(YOUR ASSIGNMENT): Output exactly the lines that run from the line with "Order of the" to the end of the material, both ends included, and no other lines.

"""

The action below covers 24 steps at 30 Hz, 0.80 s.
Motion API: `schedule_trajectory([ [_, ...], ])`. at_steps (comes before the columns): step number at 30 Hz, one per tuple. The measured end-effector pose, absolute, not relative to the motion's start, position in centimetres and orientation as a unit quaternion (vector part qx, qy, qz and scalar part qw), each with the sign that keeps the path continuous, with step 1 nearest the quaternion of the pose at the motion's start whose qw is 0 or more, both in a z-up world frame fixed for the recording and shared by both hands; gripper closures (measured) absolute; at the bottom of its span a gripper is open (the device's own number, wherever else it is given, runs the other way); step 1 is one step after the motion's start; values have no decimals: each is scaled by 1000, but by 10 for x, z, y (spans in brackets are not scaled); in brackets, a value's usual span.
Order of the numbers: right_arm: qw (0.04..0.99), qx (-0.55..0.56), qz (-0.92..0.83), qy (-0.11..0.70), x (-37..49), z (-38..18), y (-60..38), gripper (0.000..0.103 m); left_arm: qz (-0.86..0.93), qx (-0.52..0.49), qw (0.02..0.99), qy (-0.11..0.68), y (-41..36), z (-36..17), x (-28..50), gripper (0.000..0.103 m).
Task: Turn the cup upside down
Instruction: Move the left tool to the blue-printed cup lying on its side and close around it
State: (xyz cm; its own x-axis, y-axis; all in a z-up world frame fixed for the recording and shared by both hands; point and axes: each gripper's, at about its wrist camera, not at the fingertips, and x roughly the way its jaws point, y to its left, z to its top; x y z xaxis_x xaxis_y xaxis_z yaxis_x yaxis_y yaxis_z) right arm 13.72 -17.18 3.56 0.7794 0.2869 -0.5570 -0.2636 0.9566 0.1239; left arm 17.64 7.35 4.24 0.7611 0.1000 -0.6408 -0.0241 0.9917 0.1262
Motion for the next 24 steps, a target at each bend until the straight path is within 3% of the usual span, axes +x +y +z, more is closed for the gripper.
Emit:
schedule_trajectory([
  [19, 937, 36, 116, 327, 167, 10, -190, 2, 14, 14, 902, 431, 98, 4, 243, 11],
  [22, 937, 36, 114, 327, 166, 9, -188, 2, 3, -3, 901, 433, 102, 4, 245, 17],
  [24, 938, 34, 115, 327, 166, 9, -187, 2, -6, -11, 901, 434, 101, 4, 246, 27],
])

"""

(EXERCISE RESPONSE):
Order of the numbers: right_arm: qw (0.04..0.99), qx (-0.55..0.56), qz (-0.92..0.83), qy (-0.11..0.70), x (-37..49), z (-38..18), y (-60..38), gripper (0.000..0.103 m); left_arm: qz (-0.86..0.93), qx (-0.52..0.49), qw (0.02..0.99), qy (-0.11..0.68), y (-41..36), z (-36..17), x (-28..50), gripper (0.000..0.103 m).
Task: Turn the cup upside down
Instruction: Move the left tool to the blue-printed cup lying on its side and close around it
State: (xyz cm; its own x-axis, y-axis; all in a z-up world frame fixed for the recording and shared by both hands; point and axes: each gripper's, at about its wrist camera, not at the fingertips, and x roughly the way its jaws point, y to its left, z to its top; x y z xaxis_x xaxis_y xaxis_z yaxis_x yaxis_y yaxis_z) right arm 13.72 -17.18 3.56 0.7794 0.2869 -0.5570 -0.2636 0.9566 0.1239; left arm 17.64 7.35 4.24 0.7611 0.1000 -0.6408 -0.0241 0.9917 0.1262
Motion for the next 24 steps, a target at each bend until the straight path is within 3% of the usual span, axes +x +y +z, more is closed for the gripper.
Emit:
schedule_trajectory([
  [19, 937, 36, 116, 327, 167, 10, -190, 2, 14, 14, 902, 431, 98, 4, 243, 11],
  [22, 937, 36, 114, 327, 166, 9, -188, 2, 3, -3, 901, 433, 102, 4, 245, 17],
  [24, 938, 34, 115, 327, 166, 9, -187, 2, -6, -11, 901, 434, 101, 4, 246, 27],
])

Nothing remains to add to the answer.